## Problem requirements
Nothing in the entries below may be altered; print them as they stand.

Provided information section start

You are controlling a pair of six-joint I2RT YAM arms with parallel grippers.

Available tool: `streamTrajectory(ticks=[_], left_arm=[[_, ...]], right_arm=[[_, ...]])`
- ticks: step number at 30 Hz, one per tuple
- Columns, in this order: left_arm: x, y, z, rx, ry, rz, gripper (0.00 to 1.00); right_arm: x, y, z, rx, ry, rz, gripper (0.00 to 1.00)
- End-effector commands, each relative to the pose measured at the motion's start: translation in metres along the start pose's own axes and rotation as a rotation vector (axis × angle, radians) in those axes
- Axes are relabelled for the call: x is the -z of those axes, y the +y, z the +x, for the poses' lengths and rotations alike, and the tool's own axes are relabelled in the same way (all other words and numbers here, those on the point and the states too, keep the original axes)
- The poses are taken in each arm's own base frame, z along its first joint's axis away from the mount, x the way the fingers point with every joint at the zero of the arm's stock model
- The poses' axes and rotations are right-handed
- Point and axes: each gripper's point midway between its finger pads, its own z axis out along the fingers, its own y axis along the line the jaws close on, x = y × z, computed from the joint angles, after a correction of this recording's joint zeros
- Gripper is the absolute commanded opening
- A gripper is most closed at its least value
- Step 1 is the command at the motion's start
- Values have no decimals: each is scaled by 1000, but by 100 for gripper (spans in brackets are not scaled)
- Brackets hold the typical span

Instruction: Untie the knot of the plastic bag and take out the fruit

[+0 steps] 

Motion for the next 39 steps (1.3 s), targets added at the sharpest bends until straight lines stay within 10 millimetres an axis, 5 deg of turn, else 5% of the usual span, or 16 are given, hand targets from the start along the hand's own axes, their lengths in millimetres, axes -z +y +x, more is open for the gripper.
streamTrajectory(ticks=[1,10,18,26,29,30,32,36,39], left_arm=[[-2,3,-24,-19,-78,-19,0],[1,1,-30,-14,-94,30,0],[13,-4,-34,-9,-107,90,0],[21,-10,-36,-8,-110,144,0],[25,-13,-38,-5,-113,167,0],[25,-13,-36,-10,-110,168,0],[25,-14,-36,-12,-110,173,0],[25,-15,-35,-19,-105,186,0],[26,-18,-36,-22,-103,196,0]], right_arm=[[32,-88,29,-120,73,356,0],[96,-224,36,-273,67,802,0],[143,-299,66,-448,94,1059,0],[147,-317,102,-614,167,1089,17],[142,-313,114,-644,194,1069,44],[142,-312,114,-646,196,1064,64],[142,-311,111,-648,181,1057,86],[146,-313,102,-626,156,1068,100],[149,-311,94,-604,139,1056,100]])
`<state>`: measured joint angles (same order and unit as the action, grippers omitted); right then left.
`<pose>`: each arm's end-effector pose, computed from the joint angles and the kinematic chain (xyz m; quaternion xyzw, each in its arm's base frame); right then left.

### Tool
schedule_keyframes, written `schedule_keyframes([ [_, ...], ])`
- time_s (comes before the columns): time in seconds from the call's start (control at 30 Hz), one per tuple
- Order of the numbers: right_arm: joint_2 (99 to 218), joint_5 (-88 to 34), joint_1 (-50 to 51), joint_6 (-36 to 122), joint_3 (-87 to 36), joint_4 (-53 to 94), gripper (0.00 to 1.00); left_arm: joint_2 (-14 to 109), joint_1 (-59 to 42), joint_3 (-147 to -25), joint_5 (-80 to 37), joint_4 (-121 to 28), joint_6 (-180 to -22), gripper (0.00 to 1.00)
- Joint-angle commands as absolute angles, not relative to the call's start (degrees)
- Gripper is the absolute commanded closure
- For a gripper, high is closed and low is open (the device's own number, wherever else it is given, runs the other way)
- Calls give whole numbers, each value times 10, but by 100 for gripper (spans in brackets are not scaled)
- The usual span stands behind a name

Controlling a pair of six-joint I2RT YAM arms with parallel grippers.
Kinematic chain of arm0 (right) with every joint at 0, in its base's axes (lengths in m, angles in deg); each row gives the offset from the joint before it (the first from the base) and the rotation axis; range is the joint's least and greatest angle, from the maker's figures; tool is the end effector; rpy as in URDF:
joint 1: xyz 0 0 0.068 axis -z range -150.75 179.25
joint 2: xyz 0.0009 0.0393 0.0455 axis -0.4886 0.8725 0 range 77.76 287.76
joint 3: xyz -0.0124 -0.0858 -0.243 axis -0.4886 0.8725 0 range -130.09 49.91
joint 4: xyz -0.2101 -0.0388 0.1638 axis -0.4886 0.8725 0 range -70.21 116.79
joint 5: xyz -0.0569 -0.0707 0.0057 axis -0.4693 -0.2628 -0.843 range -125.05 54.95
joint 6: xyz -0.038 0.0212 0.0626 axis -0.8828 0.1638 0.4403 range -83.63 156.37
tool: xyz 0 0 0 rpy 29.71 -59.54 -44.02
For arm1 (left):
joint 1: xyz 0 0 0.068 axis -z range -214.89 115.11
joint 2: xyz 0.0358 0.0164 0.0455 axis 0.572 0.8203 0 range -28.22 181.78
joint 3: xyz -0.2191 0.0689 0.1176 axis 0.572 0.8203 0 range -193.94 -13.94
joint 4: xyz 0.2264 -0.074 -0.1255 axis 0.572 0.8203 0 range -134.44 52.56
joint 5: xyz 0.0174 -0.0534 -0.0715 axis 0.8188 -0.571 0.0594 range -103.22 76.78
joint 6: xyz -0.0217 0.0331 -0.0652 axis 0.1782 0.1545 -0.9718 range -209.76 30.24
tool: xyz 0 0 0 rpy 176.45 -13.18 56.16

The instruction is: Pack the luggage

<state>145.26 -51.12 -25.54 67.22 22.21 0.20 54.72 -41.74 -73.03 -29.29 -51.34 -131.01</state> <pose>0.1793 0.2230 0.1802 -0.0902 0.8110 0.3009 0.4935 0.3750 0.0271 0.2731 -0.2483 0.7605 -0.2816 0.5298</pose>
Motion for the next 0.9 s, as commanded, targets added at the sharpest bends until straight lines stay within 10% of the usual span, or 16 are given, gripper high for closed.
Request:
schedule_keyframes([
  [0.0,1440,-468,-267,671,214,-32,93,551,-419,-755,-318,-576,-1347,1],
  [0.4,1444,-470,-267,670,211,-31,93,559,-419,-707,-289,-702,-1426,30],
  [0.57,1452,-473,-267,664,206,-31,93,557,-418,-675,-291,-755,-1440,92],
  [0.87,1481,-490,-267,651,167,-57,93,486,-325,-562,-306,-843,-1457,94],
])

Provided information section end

## The completed task
You are controlling a pair of six-joint I2RT YAM arms with parallel grippers.

Available tool: `streamTrajectory(ticks=[_], left_arm=[[_, ...]], right_arm=[[_, ...]])`
- ticks: step number at 30 Hz, one per tuple
- Columns, in this order: left_arm: x, y, z, rx, ry, rz, gripper (0.00 to 1.00); right_arm: x, y, z, rx, ry, rz, gripper (0.00 to 1.00)
- End-effector commands, each relative to the pose measured at the motion's start: translation in metres along the start pose's own axes and rotation as a rotation vector (axis × angle, radians) in those axes
- Axes are relabelled for the call: x is the -z of those axes, y the +y, z the +x, for the poses' lengths and rotations alike, and the tool's own axes are relabelled in the same way (all other words and numbers here, those on the point and the states too, keep the original axes)
- The poses are taken in each arm's own base frame, z along its first joint's axis away from the mount, x the way the fingers point with every joint at the zero of the arm's stock model
- The poses' axes and rotations are right-handed
- Point and axes: each gripper's point midway between its finger pads, its own z axis out along the fingers, its own y axis along the line the jaws close on, x = y × z, computed from the joint angles, after a correction of this recording's joint zeros
- Gripper is the absolute commanded opening
- A gripper is most closed at its least value
- Step 1 is the command at the motion's start
- Values have no decimals: each is scaled by 1000, but by 100 for gripper (spans in brackets are not scaled)
- Brackets hold the typical span

Instruction: Untie the knot of the plastic bag and take out the fruit

[+0 steps] 

Motion for the next 39 steps (1.3 s), targets added at the sharpest bends until straight lines stay within 10 millimetres an axis, 5 deg of turn, else 5% of the usual span, or 16 are given, hand targets from the start along the hand's own axes, their lengths in millimetres, axes -z +y +x, more is open for the gripper.
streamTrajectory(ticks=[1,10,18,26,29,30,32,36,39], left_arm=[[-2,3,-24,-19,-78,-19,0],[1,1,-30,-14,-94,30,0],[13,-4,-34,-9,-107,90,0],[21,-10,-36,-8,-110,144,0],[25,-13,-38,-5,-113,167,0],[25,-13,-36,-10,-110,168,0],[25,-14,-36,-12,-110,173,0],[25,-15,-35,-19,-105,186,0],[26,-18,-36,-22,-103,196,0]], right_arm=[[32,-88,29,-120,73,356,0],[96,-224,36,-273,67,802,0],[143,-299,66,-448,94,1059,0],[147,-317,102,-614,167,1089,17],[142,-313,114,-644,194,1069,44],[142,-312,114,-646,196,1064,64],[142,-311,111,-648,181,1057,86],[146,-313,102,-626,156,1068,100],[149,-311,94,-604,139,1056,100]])
`<state>`: measured joint angles (same order and unit as the action, grippers omitted); right then left.
`<pose>`: each arm's end-effector pose, computed from the joint angles and the kinematic chain (xyz m; quaternion xyzw, each in its arm's base frame); right then left.

### Tool
schedule_keyframes, written `schedule_keyframes([ [_, ...], ])`
- time_s (comes before the columns): time in seconds from the call's start (control at 30 Hz), one per tuple
- Order of the numbers: right_arm: joint_2 (99 to 218), joint_5 (-88 to 34), joint_1 (-50 to 51), joint_6 (-36 to 122), joint_3 (-87 to 36), joint_4 (-53 to 94), gripper (0.00 to 1.00); left_arm: joint_2 (-14 to 109), joint_1 (-59 to 42), joint_3 (-147 to -25), joint_5 (-80 to 37), joint_4 (-121 to 28), joint_6 (-180 to -22), gripper (0.00 to 1.00)
- Joint-angle commands as absolute angles, not relative to the call's start (degrees)
- Gripper is the absolute commanded closure
- For a gripper, high is closed and low is open (the device's own number, wherever else it is given, runs the other way)
- Calls give whole numbers, each value times 10, but by 100 for gripper (spans in brackets are not scaled)
- The usual span stands behind a name

Controlling a pair of six-joint I2RT YAM arms with parallel grippers.
Kinematic chain of arm0 (right) with every joint at 0, in its base's axes (lengths in m, angles in deg); each row gives the offset from the joint before it (the first from the base) and the rotation axis; range is the joint's least and greatest angle, from the maker's figures; tool is the end effector; rpy as in URDF:
joint 1: xyz 0 0 0.068 axis -z range -150.75 179.25
joint 2: xyz 0.0009 0.0393 0.0455 axis -0.4886 0.8725 0 range 77.76 287.76
joint 3: xyz -0.0124 -0.0858 -0.243 axis -0.4886 0.8725 0 range -130.09 49.91
joint 4: xyz -0.2101 -0.0388 0.1638 axis -0.4886 0.8725 0 range -70.21 116.79
joint 5: xyz -0.0569 -0.0707 0.0057 axis -0.4693 -0.2628 -0.843 range -125.05 54.95
joint 6: xyz -0.038 0.0212 0.0626 axis -0.8828 0.1638 0.4403 range -83.63 156.37
tool: xyz 0 0 0 rpy 29.71 -59.54 -44.02
For arm1 (left):
joint 1: xyz 0 0 0.068 axis -z range -214.89 115.11
joint 2: xyz 0.0358 0.0164 0.0455 axis 0.572 0.8203 0 range -28.22 181.78
joint 3: xyz -0.2191 0.0689 0.1176 axis 0.572 0.8203 0 range -193.94 -13.94
joint 4: xyz 0.2264 -0.074 -0.1255 axis 0.572 0.8203 0 range -134.44 52.56
joint 5: xyz 0.0174 -0.0534 -0.0715 axis 0.8188 -0.571 0.0594 range -103.22 76.78
joint 6: xyz -0.0217 0.0331 -0.0652 axis 0.1782 0.1545 -0.9718 range -209.76 30.24
tool: xyz 0 0 0 rpy 176.45 -13.18 56.16

The instruction is: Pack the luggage

<state>145.26 -51.12 -25.54 67.22 22.21 0.20 54.72 -41.74 -73.03 -29.29 -51.34 -131.01</state> <pose>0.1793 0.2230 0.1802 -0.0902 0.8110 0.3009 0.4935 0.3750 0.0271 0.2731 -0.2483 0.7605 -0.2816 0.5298</pose>
Motion for the next 0.9 s, as commanded, targets added at the sharpest bends until straight lines stay within 10% of the usual span, or 16 are given, gripper high for closed.
Request:
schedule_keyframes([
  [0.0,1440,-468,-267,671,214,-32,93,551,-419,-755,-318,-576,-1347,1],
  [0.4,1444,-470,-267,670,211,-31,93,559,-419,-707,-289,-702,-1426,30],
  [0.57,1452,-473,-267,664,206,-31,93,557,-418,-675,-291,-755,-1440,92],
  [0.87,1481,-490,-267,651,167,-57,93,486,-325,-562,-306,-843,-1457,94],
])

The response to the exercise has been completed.